Мы раз отправились с Аграфеной Петровной в Шувалово на вечер, устроенный Пепкой и Андреем Иванычем уже в пользу сербов. Публики было много. На каждом шагу — возбужденные лица. У буфета кто-то кричал: живио!.. Хор любителей пел сербские песни, оркестр играл сербские мотивы. Вообще в самом воздухе стояло что-то захватывающее, возбуждающее и хорошее. Сейчас это движение осмеяно и подвергнуто беспощадной критике, а тогда было хорошо.
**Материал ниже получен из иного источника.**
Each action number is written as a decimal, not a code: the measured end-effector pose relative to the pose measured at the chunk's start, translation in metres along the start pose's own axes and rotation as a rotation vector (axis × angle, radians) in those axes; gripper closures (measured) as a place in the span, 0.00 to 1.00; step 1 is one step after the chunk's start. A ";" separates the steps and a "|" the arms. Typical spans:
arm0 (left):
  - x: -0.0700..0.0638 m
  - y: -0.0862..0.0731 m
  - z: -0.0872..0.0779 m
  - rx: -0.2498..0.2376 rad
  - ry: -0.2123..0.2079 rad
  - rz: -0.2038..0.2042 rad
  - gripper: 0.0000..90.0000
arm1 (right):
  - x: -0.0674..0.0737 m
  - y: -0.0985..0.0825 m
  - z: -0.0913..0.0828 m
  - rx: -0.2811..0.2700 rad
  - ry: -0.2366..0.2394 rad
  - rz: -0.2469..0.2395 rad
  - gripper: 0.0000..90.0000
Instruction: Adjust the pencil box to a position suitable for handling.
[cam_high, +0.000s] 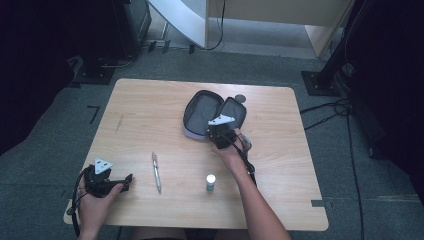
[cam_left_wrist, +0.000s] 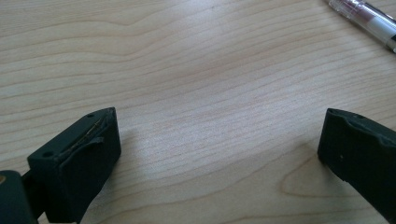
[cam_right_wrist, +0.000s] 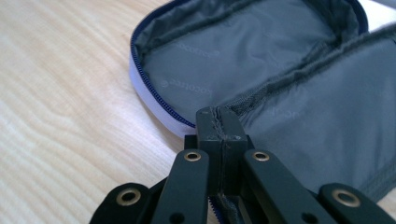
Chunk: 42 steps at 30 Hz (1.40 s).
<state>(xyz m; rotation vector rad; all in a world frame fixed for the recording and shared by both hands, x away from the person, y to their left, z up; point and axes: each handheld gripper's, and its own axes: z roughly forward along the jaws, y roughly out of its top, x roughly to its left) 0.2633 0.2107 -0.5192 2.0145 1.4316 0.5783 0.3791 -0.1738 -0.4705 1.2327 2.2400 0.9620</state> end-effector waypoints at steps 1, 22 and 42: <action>0.000 0.000 0.000 0.000 0.000 0.000 0.00 | 0.001 -0.001 -0.001 -0.006 0.016 -0.030 1.00; 0.000 0.000 0.000 -0.001 0.002 -0.001 0.00 | -0.030 -0.019 -0.024 0.003 0.007 -0.185 1.00; -0.001 0.000 0.000 -0.001 0.004 -0.004 0.00 | -0.073 -0.023 -0.038 -0.011 -0.265 0.294 0.48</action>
Я даже начинал завидовать Пепке, который даже в мелочах проявлял такую кипучую деятельность. Одна Аграфена Петровна смотрела на оживленную публику грустными глазами и потихоньку вздыхала. Мне казалось, что она жалела, что не может накормить всех этих угнетенных герцеговинцев, сербов и болгар, — кормить кого-нибудь было ее слабостью. Она была слишком женщина…
— Живио! — кричал Пепко, подбегая к нам.
— Вот танцевать-то как будто нехорошо, Агафон Павлыч, — оговорила его Аграфена Петровна. — Там зверства, а вы танцуете…
Из Шувалова мы возвращались с Аграфеной Петровной вдвоем; дорога парком в летнюю теплую ночь была чудная. Я находился под впечатлением сербского вечера и еще раз завидовал Пепке. Мы шли пешком и даже немного заблудились.
— Присядемте… Я устала.
Садовая скамейка была к нашим услугам. Аграфена Петровна села и долго молчала, выводя на песке зонтиком какие-то фигуры. Через зеленую листву, точно опыленную серебристым лунным светом, глядела на нас бездонная синева ночного неба. Я замечтался и очнулся только от тихих всхлипываний моей дамы, — она плакала с открытыми глазами, и крупные слезы падали прямо на песок.
— Аграфена Петровна, что с вами?
Заплаканные глаза смотрели на меня, а потом голова Аграфены Петровны очутилась на моем плече.